- _ACTION ITEM_: The line containing "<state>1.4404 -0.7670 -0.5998" marks the end: copy exactly every line from the start of the records below up to and including it, leaving out pictures.

- _EXERCISE INPUTS_:
* * * * * * * * *
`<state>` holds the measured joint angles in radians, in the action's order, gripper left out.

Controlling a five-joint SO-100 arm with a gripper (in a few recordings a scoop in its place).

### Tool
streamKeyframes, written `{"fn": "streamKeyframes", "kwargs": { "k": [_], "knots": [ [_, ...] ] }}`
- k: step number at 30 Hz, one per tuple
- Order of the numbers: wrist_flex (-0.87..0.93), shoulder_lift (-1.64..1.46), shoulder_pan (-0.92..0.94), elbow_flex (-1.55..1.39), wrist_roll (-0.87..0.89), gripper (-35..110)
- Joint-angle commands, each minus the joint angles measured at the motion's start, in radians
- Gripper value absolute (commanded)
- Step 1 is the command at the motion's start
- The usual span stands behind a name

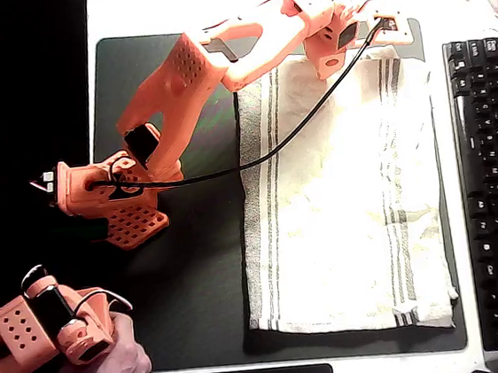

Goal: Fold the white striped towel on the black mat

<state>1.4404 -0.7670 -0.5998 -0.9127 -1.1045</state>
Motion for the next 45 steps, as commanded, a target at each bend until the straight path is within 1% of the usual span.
{"fn": "streamKeyframes", "kwargs": {
  "k": [1,3,9,22,32,45],
  "knots": [
    [0.006,-0.025,-0.015,-0.038,-0.052,2],
    [0.005,-0.041,-0.015,-0.054,-0.106,0],
    [0.009,-0.066,-0.014,-0.06,-0.238,0],
    [0.037,-0.13,-0.012,-0.107,-0.399,0],
    [0.044,-0.209,0.0,-0.127,-0.439,0],
    [0.109,-0.405,0.02,-0.169,-0.416,0]
  ]
}}
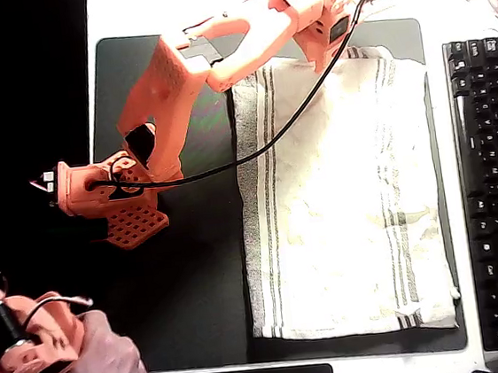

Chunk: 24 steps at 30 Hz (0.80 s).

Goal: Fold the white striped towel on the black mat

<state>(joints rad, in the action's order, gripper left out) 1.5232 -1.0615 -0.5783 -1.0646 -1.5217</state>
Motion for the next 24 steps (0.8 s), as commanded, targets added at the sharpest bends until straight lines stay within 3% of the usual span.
{"fn": "streamKeyframes", "kwargs": {
  "k": [1,14,24],
  "knots": [
    [0.026,-0.133,0.003,-0.031,0.003,0],
    [0.103,-0.382,0.121,-0.106,-0.006,0],
    [0.156,-0.485,0.359,-0.109,-0.115,0]
  ]
}}
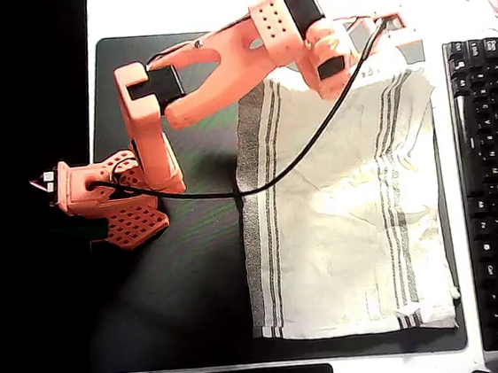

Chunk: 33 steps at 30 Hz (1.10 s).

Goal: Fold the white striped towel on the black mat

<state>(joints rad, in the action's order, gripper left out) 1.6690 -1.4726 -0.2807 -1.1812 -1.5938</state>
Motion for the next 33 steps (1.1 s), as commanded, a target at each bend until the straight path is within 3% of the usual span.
{"fn": "streamKeyframes", "kwargs": {
  "k": [1,17,33],
  "knots": [
    [0.011,-0.081,0.091,0.006,-0.058,0],
    [0.002,-0.087,0.52,-0.008,-0.279,0],
    [-0.215,0.144,0.828,0.031,-0.495,0]
  ]
}}
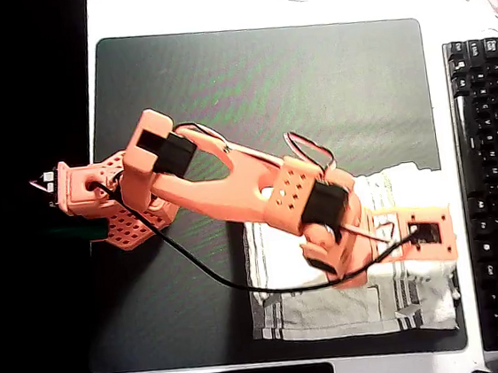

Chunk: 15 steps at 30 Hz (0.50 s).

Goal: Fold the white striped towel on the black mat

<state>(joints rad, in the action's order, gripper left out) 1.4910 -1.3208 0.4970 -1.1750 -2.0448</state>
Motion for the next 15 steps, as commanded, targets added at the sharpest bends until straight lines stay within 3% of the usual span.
{"fn": "streamKeyframes", "kwargs": {
  "k": [1,6,11,15],
  "knots": [
    [-0.054,0.005,0.064,0.018,-0.055,0],
    [-0.109,0.048,0.121,-0.014,-0.098,0],
    [-0.318,0.055,0.16,-0.153,-0.14,6],
    [-0.319,0.017,0.167,-0.19,-0.144,11]
  ]
}}
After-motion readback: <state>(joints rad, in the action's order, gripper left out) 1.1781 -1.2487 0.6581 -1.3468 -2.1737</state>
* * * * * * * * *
- _RESULT FOR THIS EXERCISE_:
`<state>` holds the measured joint angles in radians, in the action's order, gripper left out.

Controlling a five-joint SO-100 arm with a gripper (in a few recordings a scoop in its place).

### Tool
streamKeyframes, written `{"fn": "streamKeyframes", "kwargs": { "k": [_], "knots": [ [_, ...] ] }}`
- k: step number at 30 Hz, one per tuple
- Order of the numbers: wrist_flex (-0.87..0.93), shoulder_lift (-1.64..1.46), shoulder_pan (-0.92..0.94), elbow_flex (-1.55..1.39), wrist_roll (-0.87..0.89), gripper (-35..110)
- Joint-angle commands, each minus the joint angles measured at the motion's start, in radians
- Gripper value absolute (commanded)
- Step 1 is the command at the motion's start
- The usual span stands behind a name


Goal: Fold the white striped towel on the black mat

<state>1.4404 -0.7670 -0.5998 -0.9127 -1.1045</state>

The answer has been given, and the exercise is complete.